> _What you have to do_:
Report every line in the records below that holds the word "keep".
# # # #
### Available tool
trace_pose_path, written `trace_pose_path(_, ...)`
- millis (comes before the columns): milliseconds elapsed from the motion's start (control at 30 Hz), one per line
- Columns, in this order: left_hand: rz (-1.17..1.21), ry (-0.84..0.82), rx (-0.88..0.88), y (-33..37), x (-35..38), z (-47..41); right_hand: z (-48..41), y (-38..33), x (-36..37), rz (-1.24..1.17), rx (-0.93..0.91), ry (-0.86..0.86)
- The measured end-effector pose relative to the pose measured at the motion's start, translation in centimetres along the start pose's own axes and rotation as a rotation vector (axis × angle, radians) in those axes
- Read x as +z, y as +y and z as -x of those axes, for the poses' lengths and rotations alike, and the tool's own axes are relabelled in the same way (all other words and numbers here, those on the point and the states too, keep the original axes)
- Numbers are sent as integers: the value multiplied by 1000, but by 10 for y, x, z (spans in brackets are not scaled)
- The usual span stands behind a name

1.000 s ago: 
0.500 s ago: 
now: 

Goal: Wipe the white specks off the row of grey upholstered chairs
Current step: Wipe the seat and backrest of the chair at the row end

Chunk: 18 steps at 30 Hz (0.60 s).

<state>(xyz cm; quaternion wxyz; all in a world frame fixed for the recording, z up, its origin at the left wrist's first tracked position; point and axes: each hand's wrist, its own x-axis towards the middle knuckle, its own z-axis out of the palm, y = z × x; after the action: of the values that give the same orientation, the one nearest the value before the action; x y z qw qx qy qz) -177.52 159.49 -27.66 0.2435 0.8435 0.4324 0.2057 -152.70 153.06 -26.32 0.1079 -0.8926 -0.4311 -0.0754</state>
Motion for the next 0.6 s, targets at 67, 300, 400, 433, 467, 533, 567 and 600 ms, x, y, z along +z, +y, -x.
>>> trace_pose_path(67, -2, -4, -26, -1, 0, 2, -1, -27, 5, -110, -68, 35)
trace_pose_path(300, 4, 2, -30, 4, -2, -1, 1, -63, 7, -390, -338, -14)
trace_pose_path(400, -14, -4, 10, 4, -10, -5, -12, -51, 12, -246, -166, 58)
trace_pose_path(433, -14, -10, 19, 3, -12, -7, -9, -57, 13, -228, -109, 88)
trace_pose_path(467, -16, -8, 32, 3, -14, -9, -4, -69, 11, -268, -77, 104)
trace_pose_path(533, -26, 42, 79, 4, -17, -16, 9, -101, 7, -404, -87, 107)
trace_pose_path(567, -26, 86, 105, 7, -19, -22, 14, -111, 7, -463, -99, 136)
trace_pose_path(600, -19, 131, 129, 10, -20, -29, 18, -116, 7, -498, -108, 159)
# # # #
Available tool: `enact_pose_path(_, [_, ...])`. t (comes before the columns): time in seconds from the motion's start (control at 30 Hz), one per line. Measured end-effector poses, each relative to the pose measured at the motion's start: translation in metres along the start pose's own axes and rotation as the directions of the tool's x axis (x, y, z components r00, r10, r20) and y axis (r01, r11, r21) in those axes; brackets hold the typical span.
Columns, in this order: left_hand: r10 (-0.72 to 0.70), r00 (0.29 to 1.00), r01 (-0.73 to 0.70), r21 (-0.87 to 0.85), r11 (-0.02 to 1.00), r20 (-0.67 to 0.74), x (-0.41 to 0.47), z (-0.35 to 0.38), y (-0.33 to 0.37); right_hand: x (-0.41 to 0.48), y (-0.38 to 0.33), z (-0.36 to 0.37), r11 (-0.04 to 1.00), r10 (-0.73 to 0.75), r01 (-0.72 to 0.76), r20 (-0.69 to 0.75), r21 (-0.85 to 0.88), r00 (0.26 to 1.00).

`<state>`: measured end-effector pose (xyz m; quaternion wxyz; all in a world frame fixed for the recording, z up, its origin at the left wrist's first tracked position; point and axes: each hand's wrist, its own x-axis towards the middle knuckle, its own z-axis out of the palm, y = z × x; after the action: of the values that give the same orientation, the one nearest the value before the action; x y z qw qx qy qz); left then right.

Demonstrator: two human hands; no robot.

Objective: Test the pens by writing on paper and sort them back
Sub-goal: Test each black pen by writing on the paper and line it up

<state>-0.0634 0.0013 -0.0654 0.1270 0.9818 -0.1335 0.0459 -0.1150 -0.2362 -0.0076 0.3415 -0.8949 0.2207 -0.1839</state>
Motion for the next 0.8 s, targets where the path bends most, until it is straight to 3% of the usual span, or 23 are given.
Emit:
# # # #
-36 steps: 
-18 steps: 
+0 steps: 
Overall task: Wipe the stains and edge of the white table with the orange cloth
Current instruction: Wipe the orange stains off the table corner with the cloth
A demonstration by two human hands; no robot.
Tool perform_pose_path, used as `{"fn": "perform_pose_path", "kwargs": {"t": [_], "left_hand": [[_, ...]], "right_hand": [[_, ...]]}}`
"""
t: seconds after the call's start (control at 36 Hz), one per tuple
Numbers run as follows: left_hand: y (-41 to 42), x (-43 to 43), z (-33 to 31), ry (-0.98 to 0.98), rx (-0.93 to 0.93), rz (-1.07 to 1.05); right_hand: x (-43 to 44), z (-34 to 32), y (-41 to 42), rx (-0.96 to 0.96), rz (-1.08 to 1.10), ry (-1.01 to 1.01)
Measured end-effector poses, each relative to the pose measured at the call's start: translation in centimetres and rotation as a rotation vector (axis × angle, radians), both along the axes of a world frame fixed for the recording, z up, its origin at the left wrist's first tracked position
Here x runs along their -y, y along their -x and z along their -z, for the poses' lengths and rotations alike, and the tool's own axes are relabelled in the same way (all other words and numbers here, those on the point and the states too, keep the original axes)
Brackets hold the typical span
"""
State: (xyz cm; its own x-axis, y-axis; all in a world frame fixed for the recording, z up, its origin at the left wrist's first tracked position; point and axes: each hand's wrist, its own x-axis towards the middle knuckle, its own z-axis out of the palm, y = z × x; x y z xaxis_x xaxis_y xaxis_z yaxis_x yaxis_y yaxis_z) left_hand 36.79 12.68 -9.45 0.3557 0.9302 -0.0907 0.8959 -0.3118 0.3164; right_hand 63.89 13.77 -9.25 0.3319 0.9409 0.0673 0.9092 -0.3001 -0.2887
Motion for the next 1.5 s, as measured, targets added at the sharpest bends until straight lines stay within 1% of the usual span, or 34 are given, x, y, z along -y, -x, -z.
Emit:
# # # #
> _Exercise solution_:
- Read x as +z, y as +y and z as -x of those axes, for the poses' lengths and rotations alike, and the tool's own axes are relabelled in the same way (all other words and numbers here, those on the point and the states too, keep the original axes)
Here x runs along their -y, y along their -x and z along their -z, for the poses' lengths and rotations alike, and the tool's own axes are relabelled in the same way (all other words and numbers here, those on the point and the states too, keep the original axes)

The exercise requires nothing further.